L’année C présente trois extraits de Luc et Jean, mettant l’accent sur le repentir et la conversion : l’affaire des Galiléens massacrés par Pilate (Lc 13), la parabole du père et de ses deux fils – le fils prodigue – (Lc 15), la femme adultère (Jn 8). Ces trois passages nous rappellent que nous devons continuellement approfondir et nous réapproprier notre engagement baptismal par le repentir et la conversion.

 

Notre paroisse a la joie profonde d’accompagner tous les ans des catéchumènes ; et cette joie nous prive de ces textes de ces années B & C, quand nous célébrons leurs scrutins. Peut-être pouvons-nous faire quand même l’effort de les lire chacun de ces dimanches de Carême…

 

3 – Premières lectures

Les passages de l’Ancien Testament choisis pour le Carême présentent un schéma qui leur est propre. Selon la Présentation générale du Lectionnaire romain, « les lectures de l’A.T. se réfèrent à l’histoire du salut, qui est un des thèmes fondamentaux de la catéchèse de Carême. Chaque année, la série des lectures évoque les principales étapes de cette histoire, des origines à la promesse de la nouvelle Alliance, en particulier Abraham (2ème dimanche) et l’Exode (3ème dimanche) [5]».

Les textes choisis mettent donc en avant les thèmes suivants :

– 1er dimanche : histoire primitive, de la création à la Tour de Babel ;

– 2ème dimanche : moments clés de l’histoire d’Abraham ;

– 3ème dimanche : récits mettant en scène Moïse ;

– 4ème dimanche : lectures sur le thème du peuple élu habitant enfin sa propre terre ;

– 5ème dimanche : prophéties de renouveau et de restauration proclamées à la suite de l’exil à Babylone.

Remarquons que souvent ces textes sont en harmonie avec les évangiles : la chute d’Adam et Eve (Gn 2 – 1er dimanche année A) préfigure ainsi la tentation du Christ au désert. Le 2ème dimanche de l’année B, nous entendons Dieu ordonnant à Abraham : « Prends ton fils, ton fils unique, celui que tu aimes (Gn22, 2) », paroles trouvant un écho dans la voix de Dieu aux apôtres lors de la Transfiguration : « Celui-ci est mon fils bien-aimé ».

 

4 – Ecrits apostoliques

Les passages dans les écrits apostoliques ont eux aussi été choisis en harmonie. Ainsi, pour le 4ème dimanche de l’année A, saint Paul nous exhorte à vivre en fils de la lumière (Ep 5, 8-14), juste avant que nous entendions Jésus proclamer qu’il est la lumière du monde. (Jn 9, 5).

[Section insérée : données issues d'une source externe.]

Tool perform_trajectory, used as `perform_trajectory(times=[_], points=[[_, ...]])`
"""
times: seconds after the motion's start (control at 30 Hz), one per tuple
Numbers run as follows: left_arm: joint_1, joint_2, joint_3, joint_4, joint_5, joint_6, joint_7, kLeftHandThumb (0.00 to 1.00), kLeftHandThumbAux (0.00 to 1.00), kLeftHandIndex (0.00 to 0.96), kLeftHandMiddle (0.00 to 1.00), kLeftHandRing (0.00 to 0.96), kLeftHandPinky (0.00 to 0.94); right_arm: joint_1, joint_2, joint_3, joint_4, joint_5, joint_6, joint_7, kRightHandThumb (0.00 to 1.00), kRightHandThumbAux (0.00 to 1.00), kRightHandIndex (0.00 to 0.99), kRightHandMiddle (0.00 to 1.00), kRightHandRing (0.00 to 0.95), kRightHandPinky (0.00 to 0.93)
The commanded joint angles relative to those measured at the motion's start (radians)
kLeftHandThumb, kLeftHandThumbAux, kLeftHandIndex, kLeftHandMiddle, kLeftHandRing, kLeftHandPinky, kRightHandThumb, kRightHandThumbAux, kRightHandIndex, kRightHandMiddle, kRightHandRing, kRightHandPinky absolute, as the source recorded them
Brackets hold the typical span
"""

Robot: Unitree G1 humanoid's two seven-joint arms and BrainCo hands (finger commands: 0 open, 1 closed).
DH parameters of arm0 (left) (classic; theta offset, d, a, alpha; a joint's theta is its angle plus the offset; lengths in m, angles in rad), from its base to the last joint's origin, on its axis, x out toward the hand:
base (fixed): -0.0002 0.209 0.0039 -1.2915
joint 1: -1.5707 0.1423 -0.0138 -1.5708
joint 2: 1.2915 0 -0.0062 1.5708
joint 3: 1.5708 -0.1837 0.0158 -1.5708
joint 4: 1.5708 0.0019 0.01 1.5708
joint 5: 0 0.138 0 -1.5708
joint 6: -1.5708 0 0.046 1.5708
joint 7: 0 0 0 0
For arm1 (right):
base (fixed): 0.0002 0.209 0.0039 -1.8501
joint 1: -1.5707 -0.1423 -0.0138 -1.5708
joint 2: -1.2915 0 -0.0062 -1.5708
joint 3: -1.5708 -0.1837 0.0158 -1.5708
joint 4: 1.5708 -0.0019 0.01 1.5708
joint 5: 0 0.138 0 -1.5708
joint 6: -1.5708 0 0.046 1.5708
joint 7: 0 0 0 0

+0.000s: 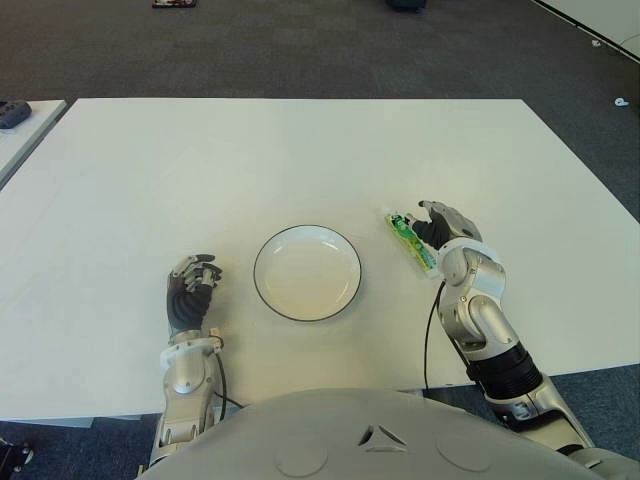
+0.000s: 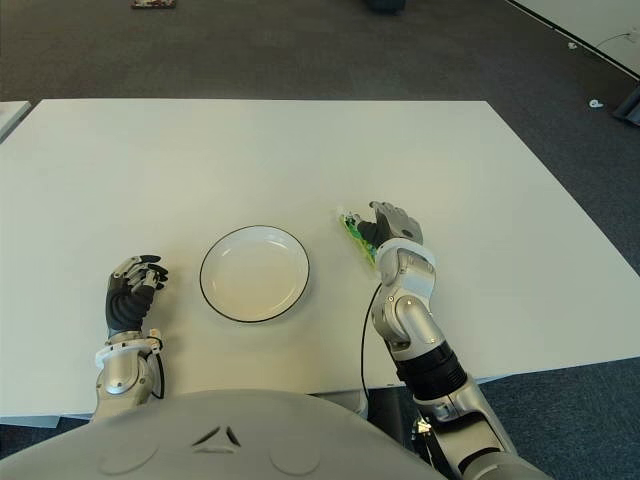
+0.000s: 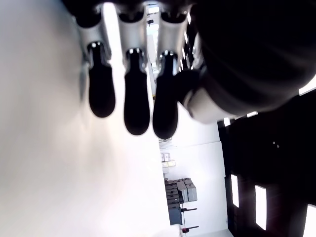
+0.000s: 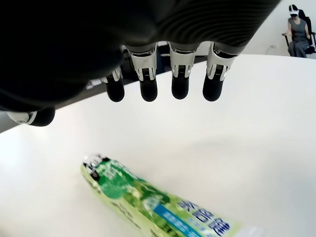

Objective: Put the toothpaste on the table into the plate.

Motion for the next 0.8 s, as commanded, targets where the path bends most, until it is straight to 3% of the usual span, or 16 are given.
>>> perform_trajectory(times=[0.03, 0.37, 0.8], points=[[-0.01, 0.001, -0.003, 0.033, 0.001, 0.015, -0.005, 0.704, 0.716, 0.429, 0.564, 0.572, 0.547, 0.018, -0.019, 0.01, 0.032, -0.015, -0.008, 0.019, 0.505, 0.095, 0.0, 0.0, 0.0, 0.0], [-0.014, -0.01, -0.005, 0.04, 0.012, 0.017, 0.012, 0.704, 0.716, 0.43, 0.564, 0.566, 0.54, 0.021, -0.059, 0.057, 0.088, -0.061, -0.016, 0.086, 0.503, 0.099, 0.0, 0.0, 0.0, 0.0], [-0.009, -0.019, -0.01, 0.022, 0.023, 0.05, 0.011, 0.705, 0.716, 0.43, 0.572, 0.568, 0.531, 0.039, -0.068, 0.078, 0.171, -0.114, -0.012, 0.099, 0.49, 0.092, 0.0, 0.0, 0.0, 0.0]])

Les textes choisis présentent une interprétation du mystère pascal et nous invitent à nous l’approprier dans notre vie. Sur les quinze lectures sélectionnées, onze mentionnent explicitement la mort et la résurrection de Jésus.

 

Pendant ce temps de Carême, nous pouvons nous familiariser avec cette mise en harmonie en cherchant par nous-mêmes ces échos entre première lecture, lettre apostolique et évangile. C’est un des moyens pour nous de nous préparer chaque dimanche à la liturgie de la Parole.

 

Enfin, notons que cet aperçu de l’histoire du salut en cinq semaines, structuré dans chacune des trois années du cycle liturgique, annonce la version plus longue qui sera présentée à la Veillée Pascale.

[1]   Cette étude s’appuie grandement sur le livre « Le lectionnaire dominical » de Normand Bonneau (ed. Novalis & Cerf – 2010) et en reprend de larges extraits.

[2] Cf. NUAL n°27 (NUAL : Normes universelles de l’Année Liturgique et du Calendrier)

[3] Un calcul rapide met en évidence que les dimanches ne sont pas comptabilisés dans les 40 jours de Carême.

[4] « Le lectionnaire dominical » de Normand Bonneau (ed. Novalis & Cerf – 2010) p. 120-121.